**PROMPT**
For the entries below, the result should be an exact transcription of the lines from the one with "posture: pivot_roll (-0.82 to" up to and including the one with "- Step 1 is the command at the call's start", and only those.

**INFORMATION SHOWN**
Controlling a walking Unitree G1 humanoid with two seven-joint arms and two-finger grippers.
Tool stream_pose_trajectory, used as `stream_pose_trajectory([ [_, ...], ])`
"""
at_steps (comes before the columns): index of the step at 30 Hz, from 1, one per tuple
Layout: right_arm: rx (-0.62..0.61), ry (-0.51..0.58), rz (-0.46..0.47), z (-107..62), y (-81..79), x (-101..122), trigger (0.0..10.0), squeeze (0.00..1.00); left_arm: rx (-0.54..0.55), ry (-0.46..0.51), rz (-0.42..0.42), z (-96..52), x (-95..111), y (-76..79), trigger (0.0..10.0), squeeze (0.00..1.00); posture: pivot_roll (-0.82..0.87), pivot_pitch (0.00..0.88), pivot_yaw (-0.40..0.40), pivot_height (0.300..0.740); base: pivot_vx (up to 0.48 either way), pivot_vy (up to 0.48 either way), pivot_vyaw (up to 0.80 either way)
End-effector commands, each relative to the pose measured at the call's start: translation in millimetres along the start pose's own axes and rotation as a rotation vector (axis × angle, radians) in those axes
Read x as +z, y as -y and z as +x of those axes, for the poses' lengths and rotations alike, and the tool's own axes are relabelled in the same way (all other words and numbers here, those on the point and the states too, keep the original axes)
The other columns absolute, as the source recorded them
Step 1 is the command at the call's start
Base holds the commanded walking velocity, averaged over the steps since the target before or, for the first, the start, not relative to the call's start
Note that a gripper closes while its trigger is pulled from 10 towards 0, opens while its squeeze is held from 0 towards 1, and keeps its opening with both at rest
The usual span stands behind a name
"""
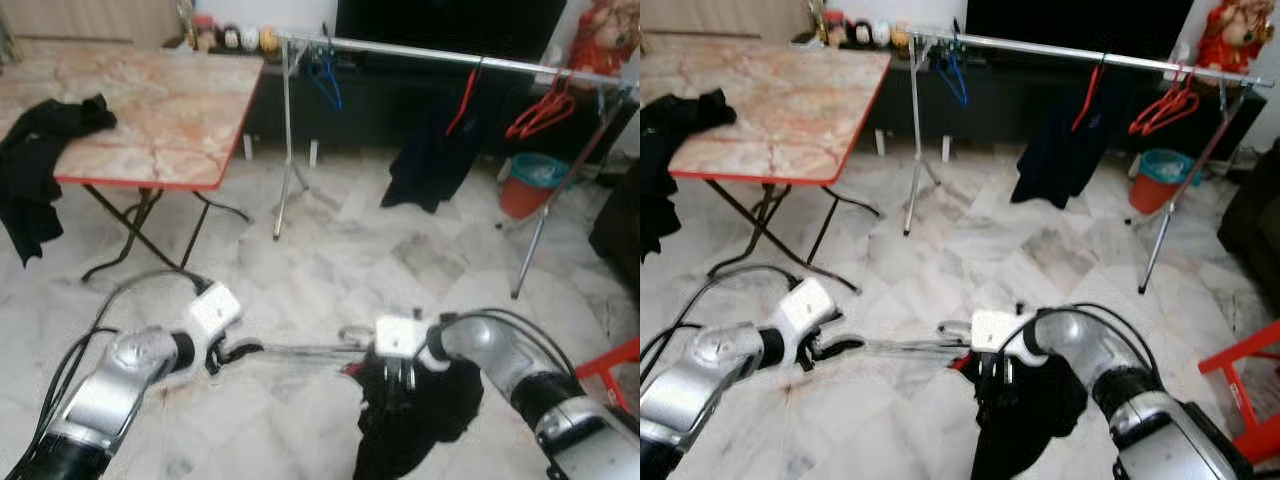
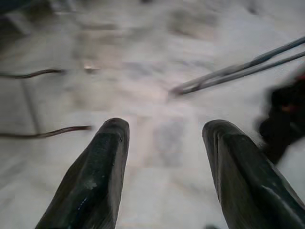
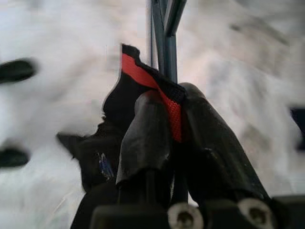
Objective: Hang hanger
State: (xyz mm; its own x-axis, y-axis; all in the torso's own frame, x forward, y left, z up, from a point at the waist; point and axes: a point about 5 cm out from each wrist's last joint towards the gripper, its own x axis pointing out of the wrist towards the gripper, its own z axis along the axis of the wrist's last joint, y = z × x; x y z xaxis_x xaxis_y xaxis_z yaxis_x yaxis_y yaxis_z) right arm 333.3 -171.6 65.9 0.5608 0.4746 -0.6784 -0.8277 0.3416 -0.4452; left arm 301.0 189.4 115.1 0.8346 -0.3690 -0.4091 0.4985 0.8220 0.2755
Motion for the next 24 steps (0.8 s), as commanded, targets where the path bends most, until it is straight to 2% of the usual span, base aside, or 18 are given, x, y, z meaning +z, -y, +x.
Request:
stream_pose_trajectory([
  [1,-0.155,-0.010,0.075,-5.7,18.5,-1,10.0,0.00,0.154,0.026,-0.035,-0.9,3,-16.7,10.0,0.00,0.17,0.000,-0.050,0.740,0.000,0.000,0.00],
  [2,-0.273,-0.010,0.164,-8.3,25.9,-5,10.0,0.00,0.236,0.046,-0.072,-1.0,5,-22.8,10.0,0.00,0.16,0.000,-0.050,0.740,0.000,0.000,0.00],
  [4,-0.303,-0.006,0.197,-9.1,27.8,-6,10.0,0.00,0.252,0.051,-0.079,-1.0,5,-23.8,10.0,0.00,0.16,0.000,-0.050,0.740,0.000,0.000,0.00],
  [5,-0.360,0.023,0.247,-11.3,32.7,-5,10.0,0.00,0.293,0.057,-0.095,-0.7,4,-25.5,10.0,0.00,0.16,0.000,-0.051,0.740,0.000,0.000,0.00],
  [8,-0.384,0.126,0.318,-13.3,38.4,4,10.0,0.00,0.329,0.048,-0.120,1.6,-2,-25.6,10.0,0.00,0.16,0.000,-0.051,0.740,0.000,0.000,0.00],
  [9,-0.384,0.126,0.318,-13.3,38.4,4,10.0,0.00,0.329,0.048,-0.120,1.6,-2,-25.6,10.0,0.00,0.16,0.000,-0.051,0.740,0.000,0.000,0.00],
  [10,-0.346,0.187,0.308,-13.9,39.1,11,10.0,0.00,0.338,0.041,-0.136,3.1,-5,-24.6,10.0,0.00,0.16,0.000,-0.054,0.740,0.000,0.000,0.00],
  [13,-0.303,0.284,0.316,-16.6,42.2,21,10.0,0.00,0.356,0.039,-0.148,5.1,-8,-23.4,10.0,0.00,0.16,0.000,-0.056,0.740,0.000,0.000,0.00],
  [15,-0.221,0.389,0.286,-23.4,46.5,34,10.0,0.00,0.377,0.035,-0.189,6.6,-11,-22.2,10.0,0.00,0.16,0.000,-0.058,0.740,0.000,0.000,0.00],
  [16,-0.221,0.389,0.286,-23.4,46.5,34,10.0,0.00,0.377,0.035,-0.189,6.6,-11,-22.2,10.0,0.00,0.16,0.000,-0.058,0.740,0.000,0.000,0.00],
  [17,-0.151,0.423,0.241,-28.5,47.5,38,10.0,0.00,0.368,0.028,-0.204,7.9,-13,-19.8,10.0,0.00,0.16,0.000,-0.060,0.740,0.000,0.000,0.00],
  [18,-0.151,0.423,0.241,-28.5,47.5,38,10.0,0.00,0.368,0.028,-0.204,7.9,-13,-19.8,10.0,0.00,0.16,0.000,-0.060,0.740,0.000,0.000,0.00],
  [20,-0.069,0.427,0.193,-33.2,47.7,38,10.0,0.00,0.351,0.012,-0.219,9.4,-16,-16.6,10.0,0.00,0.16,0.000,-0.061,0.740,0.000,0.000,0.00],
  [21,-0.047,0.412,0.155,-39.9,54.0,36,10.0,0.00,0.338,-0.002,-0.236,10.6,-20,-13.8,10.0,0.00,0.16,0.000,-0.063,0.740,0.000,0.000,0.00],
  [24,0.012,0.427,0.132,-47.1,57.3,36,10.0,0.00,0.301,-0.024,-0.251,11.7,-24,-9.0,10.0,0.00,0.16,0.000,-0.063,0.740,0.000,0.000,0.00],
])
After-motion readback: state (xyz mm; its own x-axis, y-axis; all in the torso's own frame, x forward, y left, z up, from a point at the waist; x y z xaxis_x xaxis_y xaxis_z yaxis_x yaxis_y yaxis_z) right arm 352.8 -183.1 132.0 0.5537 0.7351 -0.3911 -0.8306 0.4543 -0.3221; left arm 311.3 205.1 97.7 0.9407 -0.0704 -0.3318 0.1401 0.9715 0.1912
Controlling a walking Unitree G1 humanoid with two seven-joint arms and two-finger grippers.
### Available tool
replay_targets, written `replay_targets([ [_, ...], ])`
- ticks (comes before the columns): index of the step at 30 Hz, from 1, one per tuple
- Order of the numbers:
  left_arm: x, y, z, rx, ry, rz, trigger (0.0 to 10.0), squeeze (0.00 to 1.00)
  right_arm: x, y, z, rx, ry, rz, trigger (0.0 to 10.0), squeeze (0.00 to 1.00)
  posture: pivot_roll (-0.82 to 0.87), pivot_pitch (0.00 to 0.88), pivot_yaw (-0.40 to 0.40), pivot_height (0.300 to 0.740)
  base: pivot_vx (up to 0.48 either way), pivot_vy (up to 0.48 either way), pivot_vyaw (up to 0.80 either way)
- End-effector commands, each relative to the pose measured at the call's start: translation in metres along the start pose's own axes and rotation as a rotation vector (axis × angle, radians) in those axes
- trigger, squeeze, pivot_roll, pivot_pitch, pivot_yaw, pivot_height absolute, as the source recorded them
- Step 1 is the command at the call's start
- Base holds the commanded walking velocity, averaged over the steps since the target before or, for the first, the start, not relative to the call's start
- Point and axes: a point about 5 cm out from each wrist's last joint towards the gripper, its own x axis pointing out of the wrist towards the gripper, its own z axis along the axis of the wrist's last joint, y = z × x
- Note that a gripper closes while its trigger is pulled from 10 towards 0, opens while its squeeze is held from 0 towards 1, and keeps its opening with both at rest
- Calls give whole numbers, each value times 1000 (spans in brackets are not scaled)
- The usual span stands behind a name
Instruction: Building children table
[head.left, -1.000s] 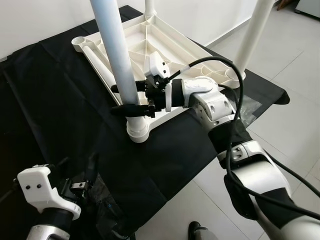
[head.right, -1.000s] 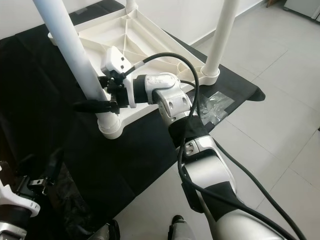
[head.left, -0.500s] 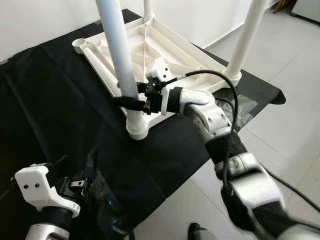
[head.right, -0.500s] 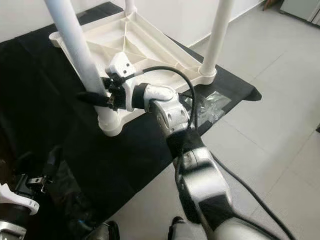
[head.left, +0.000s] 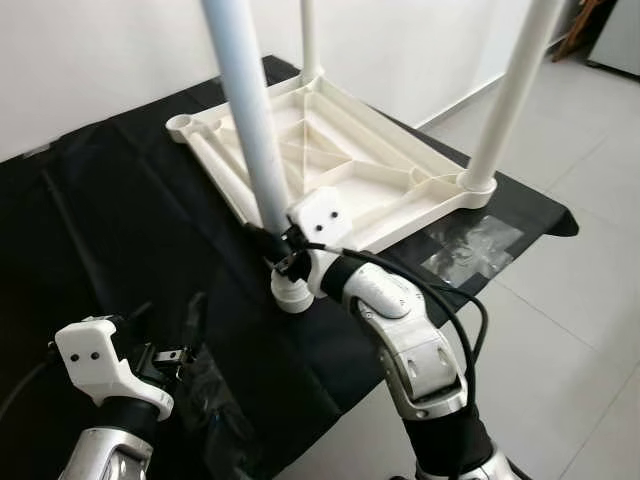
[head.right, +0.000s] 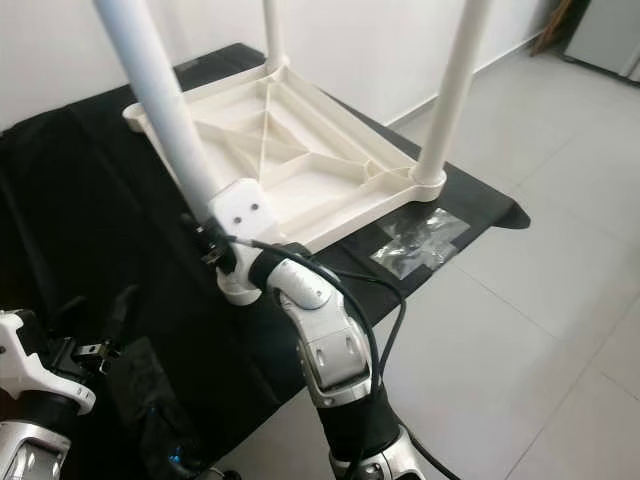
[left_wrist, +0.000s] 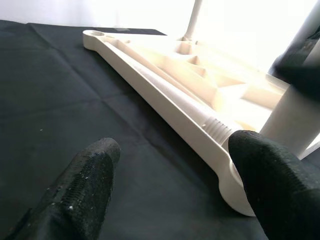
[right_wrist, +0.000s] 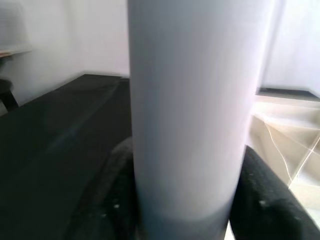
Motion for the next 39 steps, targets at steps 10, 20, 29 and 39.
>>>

**ANSWER TO THIS TASK**
  posture: pivot_roll (-0.82 to 0.87), pivot_pitch (0.00 to 0.88), pivot_yaw (-0.40 to 0.40), pivot_height (0.300 to 0.740)
  base: pivot_vx (up to 0.48 either way), pivot_vy (up to 0.48 either way), pivot_vyaw (up to 0.80 either way)
- End-effector commands, each relative to the pose measured at the call's start: translation in metres along the start pose's own axes and rotation as a rotation vector (axis × angle, radians) in those axes
- trigger, squeeze, pivot_roll, pivot_pitch, pivot_yaw, pivot_height absolute, as the source recorded them
- Step 1 is the command at the call's start

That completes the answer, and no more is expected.